Edit: On second thought, keep your eyes open and enjoy the beautiful artwork by Matt Nava (taken from his book on Journey) as well as a selection of fan art which is equally stunning considering most of the people are probably not professional graphic designers.

Fuck...it's so good it makes me emotional just typing this sentence.

Also worthy of note: Tan Dun and Yo Yo Ma's recording of the Crouching Tiger soundtrack and his recordings of the Bach solos.

Alas, I must end with the complaint that the current recordings of the original Star Wars soundtracks use track listings that are out of order with their "appearances" in the films.

This is not accceptable.


Thanks so much for sharing this with me! Austin's score is deeply moving. Now I can't stop thinking about it.

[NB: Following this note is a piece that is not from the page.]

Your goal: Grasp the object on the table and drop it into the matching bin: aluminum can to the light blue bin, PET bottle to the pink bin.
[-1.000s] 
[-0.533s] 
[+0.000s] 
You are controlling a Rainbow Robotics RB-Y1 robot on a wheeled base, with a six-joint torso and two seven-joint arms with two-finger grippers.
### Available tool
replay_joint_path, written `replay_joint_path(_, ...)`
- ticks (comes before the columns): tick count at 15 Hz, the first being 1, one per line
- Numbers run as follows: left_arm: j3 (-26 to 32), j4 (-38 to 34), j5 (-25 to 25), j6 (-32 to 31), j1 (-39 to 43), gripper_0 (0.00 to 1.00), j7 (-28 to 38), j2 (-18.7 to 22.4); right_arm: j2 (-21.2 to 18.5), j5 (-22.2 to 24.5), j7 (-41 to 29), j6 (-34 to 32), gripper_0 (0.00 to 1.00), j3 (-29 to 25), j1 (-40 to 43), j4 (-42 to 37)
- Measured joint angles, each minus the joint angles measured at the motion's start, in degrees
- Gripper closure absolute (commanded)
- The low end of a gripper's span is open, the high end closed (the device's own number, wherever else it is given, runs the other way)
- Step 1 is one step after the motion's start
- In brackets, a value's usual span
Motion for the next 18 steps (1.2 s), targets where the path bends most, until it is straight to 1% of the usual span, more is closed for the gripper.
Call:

I think I played the game a long time ago but I believe I was visiting a friend (who had already played through it) at the time and I wasn't in the right frame of mind to experience it. Now I want to track down a PS4 and play it again.

This reminded me of another score I love: Endless Legend by Arnaud Roy. Similar instrumentation to Journey (albeit with lots of human voices). It has a different feel though, for a radically different game (a turn-based strategy game).


Film scores are so completely in the shitter and have been for going on two decades, that maybe they could stand to take some cues from video games. I miss films having memorable, distinctive music. At least for title themes. Even mid-budget films often had that, in the Olden Times of 2+ decades ago. It's one of my kids' favorite things about older movies—they noticed, without prompting, and they love it. Marvel managed, what, a single run of a half-dozen kinda-almost-memorable notes, over 40+ films? What a joke. It's so bad that their deciding halfway in to simply score everything with pop music was kinda an improvement, but is still a form of just giving up.


Where I think orchestras will continue to win out is for live performances. What amplification can do is complete crap compared to pure acoustic much less trying to record and reproduce something without a million dollar sound system.

This is also a case of good old AI automating things that a great many humans enjoy doing saving us from the drudgery of human expression.